Safer Solutions: Clearing the Air Around Vaping-Related Lung Injuries
In 2019, a rash of mysterious lung illnesses appeared around the country. That summer, 14 states reported cases of vaping-related lung injuries—and tragically, even deaths. Hospitalizations peaked in late September 2019 and subsided by February 2020. The illness was soon named “e-cigarette or vaping product use-associated lung injury” (EVALI).

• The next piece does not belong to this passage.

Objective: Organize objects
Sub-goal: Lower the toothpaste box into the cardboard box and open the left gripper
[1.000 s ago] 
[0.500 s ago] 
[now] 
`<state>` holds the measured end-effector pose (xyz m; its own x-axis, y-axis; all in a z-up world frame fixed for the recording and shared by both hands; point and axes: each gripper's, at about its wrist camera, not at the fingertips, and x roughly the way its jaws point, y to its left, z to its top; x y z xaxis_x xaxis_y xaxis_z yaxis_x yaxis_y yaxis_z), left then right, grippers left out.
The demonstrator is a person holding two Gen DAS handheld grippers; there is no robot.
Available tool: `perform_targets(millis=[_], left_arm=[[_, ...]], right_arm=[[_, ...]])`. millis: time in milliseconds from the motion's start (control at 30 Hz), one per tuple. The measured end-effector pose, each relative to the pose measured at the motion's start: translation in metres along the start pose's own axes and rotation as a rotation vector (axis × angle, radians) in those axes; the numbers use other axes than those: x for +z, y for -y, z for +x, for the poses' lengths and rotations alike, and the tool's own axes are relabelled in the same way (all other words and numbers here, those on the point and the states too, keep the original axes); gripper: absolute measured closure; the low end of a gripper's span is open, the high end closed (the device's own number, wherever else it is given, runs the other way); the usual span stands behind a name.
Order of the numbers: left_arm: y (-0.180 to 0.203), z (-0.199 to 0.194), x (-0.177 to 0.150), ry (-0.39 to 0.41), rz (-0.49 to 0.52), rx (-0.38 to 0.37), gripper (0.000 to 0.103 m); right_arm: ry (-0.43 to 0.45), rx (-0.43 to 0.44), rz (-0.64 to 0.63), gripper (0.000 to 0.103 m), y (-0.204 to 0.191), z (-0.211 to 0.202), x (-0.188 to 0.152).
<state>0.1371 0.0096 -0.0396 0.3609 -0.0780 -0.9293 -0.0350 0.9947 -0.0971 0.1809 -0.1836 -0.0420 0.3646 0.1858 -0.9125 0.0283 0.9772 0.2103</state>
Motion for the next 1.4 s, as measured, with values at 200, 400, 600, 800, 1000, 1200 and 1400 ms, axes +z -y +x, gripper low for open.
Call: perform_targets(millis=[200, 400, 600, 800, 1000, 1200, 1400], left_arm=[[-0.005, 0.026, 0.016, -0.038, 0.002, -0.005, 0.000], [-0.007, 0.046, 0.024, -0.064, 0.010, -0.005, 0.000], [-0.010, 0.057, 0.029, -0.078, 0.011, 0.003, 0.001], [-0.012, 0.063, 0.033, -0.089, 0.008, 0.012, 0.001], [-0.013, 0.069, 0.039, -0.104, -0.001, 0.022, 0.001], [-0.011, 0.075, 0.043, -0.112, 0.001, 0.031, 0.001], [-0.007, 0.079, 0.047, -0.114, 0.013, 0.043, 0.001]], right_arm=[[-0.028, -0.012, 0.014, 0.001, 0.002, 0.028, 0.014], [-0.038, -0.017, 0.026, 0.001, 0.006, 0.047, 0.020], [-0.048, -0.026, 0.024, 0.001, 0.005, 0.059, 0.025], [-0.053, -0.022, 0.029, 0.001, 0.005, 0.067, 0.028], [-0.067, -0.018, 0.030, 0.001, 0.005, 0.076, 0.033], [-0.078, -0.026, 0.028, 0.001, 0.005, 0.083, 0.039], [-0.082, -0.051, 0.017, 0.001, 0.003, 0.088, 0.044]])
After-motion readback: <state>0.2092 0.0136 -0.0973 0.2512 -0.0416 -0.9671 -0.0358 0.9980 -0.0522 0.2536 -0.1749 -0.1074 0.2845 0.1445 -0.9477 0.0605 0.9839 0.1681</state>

What happened next presents a case study on the long shadow misinformation can cast on public health and public policy.
If adults cannot quit smoking outright, switching exclusively to reduced-risk products like e-cigarettes can improve their health. But what happens if that factual information is clouded by a false narrative? In this case, persistent misunderstanding of what causes EVALI continues to hinder Americans’ access to accurate information and tools to better their health.
As always, when we write about nicotine and tobacco, we have to set some baseline facts, many of which are not broadly known among the American public and health professionals:
- Lighting tobacco on fire is what makes smoking deadly. Tobacco smoke contains thousands of chemicals, some of which cause cancer and other diseases, and nearly half a million Americans die from smoking-related diseases every year.
- Nicotine is a well-known chemical found in tobacco. It has addictive properties, but it is not the chemical that kills people who smoke cigarettes. That is why we see Food and Drug Administration-approved products like nicotine patches, lozenges, and gums to help people quit smoking.
Back to EVALI. As often happens with a sudden new illness, it took months for researchers to determine the true cause of these lung injuries. Assumptions and headlines filled the gaps during those months of uncertainty. Many patients were young and reported vaping, and a “youth vaping epidemic” had recently been declared, leading many doctors, politicians, and journalists to point the finger at nicotine vaping.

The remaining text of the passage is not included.